Given how stubbornly the President defends the rapid growth in entitlements and his desire to extend long-term unemployment benefits, the likely target for Republicans is $100 billion in cuts from permanent reductions in entitlements and some trimming in other domestic areas and defense.

The President also wants some jobs creating temporary infrastructure spending in the range of $50 billion but that will take at least years to actually be effected.
 
Hence, overall taxes will rise about $225 billion and spending will be cut by about $75 billion, subtracting at least $300 billion from GDP in 2013—or nearly 2 percent, and owing to the ripple effects through the economy, about $450 billion from GDP in 2014.

The economy was growing at two percent until nervousness about the fiscal cliff recently dampened business spending and hiring.

Though some economists were optimistic that the housing recovery and stronger auto sales could spell better times, with such a new large drag on the economy, GDP growth in 2013 and 2014 will likely be below 2 percent for the next several quarters.

At that pace, businesses can easily handle most new demand by increasing productivity, and even trim payrolls to further boost profits.
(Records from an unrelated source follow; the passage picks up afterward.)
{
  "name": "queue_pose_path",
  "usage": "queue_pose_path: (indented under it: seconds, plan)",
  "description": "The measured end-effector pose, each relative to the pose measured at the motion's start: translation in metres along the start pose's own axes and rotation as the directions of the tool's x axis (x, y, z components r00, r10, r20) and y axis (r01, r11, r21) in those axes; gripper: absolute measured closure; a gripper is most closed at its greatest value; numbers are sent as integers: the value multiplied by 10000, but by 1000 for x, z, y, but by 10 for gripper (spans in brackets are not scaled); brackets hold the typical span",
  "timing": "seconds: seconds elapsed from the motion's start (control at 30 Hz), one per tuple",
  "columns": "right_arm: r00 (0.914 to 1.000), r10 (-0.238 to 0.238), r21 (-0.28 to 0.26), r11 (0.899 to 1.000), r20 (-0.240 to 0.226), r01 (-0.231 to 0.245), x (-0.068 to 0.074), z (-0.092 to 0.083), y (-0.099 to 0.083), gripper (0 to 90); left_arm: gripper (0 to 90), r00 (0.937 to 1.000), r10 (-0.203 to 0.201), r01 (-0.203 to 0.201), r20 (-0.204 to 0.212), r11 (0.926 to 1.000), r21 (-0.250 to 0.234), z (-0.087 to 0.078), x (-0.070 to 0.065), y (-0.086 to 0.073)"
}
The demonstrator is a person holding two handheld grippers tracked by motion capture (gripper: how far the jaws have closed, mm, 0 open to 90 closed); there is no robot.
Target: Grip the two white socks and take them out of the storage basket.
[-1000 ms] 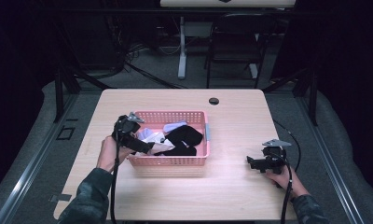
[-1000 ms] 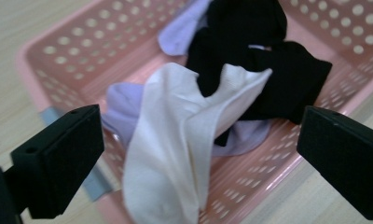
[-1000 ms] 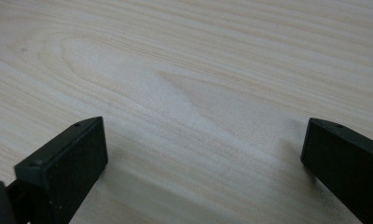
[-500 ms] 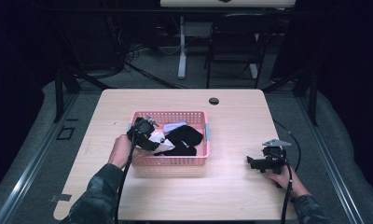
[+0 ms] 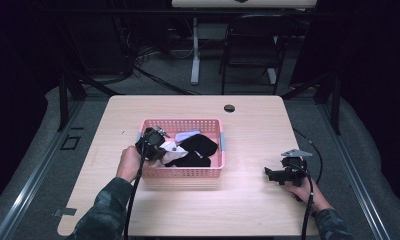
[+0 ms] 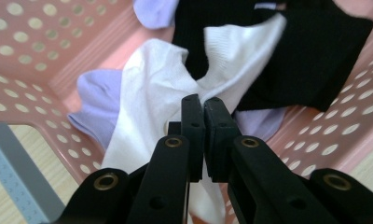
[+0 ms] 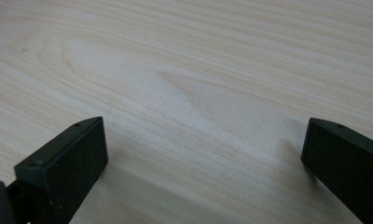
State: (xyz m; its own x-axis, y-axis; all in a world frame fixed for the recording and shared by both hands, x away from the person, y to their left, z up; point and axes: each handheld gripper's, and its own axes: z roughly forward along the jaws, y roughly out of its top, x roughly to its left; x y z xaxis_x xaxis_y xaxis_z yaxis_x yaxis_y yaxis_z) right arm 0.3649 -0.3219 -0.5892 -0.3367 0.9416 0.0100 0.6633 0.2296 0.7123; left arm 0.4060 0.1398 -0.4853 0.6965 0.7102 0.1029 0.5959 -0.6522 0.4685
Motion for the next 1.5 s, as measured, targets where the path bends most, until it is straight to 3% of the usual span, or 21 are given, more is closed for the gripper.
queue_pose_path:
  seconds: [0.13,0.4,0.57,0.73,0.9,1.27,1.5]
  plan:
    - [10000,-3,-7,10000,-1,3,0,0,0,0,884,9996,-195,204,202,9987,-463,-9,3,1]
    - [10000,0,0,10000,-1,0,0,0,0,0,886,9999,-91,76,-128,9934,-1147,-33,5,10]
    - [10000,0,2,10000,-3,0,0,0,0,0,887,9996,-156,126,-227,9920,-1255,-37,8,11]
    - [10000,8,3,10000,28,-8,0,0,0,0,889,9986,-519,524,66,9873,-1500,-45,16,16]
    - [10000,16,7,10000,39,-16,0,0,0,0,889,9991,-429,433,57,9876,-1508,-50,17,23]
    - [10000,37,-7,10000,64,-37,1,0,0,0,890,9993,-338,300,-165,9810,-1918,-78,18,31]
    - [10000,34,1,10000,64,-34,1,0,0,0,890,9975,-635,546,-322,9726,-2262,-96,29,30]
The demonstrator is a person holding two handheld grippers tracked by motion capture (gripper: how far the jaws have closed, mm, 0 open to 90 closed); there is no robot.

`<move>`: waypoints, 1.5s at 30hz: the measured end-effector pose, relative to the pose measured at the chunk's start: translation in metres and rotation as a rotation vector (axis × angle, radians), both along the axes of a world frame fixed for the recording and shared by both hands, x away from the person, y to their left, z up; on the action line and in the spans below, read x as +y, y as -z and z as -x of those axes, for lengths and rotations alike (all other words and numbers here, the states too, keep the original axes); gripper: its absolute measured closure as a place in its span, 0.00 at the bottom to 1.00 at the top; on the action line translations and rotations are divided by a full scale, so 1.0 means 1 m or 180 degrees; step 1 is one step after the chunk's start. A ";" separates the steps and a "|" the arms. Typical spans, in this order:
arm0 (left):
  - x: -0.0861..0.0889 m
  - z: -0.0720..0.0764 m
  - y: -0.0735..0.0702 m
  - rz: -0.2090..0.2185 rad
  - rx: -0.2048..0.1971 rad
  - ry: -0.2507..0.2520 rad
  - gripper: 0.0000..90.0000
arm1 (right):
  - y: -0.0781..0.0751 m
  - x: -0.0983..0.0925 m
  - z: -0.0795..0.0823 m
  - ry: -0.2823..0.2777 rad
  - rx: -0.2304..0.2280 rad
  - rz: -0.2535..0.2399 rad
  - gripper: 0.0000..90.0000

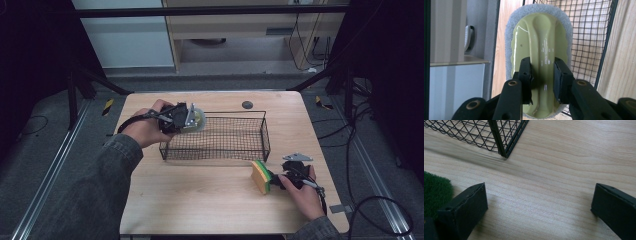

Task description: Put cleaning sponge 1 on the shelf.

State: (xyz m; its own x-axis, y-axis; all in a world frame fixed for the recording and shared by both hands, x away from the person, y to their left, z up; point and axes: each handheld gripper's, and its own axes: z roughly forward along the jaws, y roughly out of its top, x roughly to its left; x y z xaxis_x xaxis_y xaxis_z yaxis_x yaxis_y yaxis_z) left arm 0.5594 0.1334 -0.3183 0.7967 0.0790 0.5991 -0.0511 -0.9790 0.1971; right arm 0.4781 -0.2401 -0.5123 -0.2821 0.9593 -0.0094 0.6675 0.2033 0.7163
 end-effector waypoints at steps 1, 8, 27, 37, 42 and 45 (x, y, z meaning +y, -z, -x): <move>0.000 0.000 0.001 -0.0001 -0.0009 -0.0007 0.79 | 0.000 0.000 0.000 0.0000 0.0000 0.0001 0.01; 0.003 -0.003 0.009 -0.0044 -0.0009 -0.0027 0.79 | 0.000 0.000 0.000 0.0008 -0.0001 -0.0010 0.01; 0.002 -0.008 0.031 -0.0066 0.0167 0.0006 0.79 | 0.000 0.001 0.000 0.0005 0.0004 -0.0011 0.01; 0.007 -0.012 0.034 -0.0040 0.0241 -0.0015 0.79 | 0.000 0.001 0.000 0.0003 0.0003 -0.0011 0.01; 0.009 -0.014 0.039 -0.0035 0.0290 -0.0030 0.79 | 0.000 0.001 0.000 0.0003 0.0003 -0.0011 0.01; 0.011 -0.017 0.044 -0.0023 0.0332 -0.0052 0.79 | 0.000 0.001 0.000 0.0003 0.0004 -0.0011 0.01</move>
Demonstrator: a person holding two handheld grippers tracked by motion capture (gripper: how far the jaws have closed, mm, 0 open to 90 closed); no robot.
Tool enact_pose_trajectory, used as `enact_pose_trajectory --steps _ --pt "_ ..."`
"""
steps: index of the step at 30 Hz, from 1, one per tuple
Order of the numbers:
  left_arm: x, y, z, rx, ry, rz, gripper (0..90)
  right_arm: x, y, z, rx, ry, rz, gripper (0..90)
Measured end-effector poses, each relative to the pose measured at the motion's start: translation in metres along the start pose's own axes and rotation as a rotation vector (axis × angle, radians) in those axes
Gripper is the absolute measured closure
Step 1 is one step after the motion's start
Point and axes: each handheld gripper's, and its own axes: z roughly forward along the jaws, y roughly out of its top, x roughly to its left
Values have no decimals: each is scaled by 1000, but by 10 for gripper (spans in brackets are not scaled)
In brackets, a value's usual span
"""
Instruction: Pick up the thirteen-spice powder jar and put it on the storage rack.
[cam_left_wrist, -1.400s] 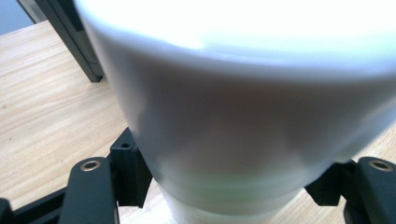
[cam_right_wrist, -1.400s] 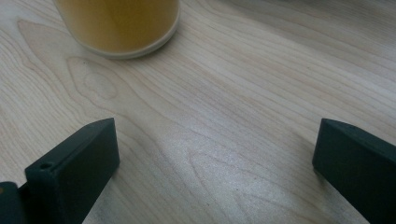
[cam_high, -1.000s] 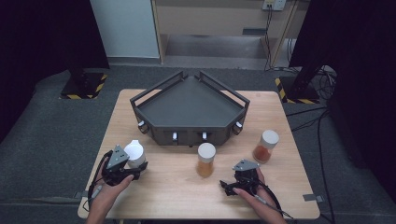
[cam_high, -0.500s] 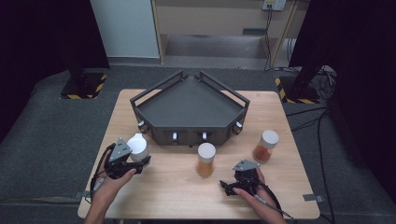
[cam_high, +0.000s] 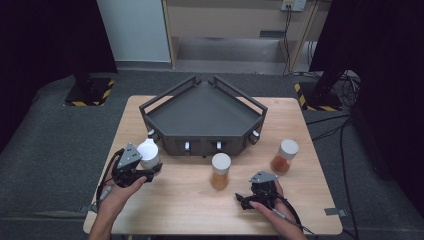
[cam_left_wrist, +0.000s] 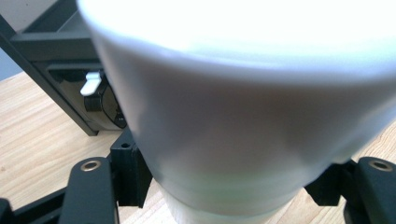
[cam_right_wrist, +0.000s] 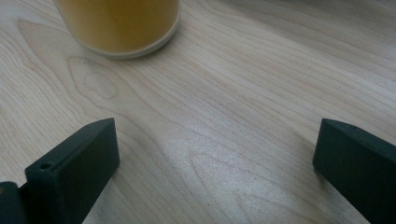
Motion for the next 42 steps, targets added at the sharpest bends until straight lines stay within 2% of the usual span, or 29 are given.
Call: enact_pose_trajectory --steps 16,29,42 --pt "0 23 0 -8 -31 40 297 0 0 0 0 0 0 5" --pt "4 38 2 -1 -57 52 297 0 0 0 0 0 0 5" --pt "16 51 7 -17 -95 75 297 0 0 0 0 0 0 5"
Hence, growth below 2 percent for several quarters could easily instigate a negative feedback cycle—layoffs cut household income and consumer spending, and in turn, the latter begets more layoffs.

What is going on in Washington in these final weeks before the New Year is the kind of fiscal fundamentalism that is making Greece, Italy and Spain economic train wrecks.

With unemployment so high, real wages falling and so many folks working part time for lack of full time work, the unemployment rate could easily surge into the teens, and no amount of stimulus spending could bring it back.

Clearly, Messrs. Obama and Boehner know a lot about getting elected but on economics they are spread thin. Like the sorcerer’s apprentice, they are courting disaster.

Peter Morici is an economist and professor at the Smith School of Business, University of Maryland, and widely published columnist.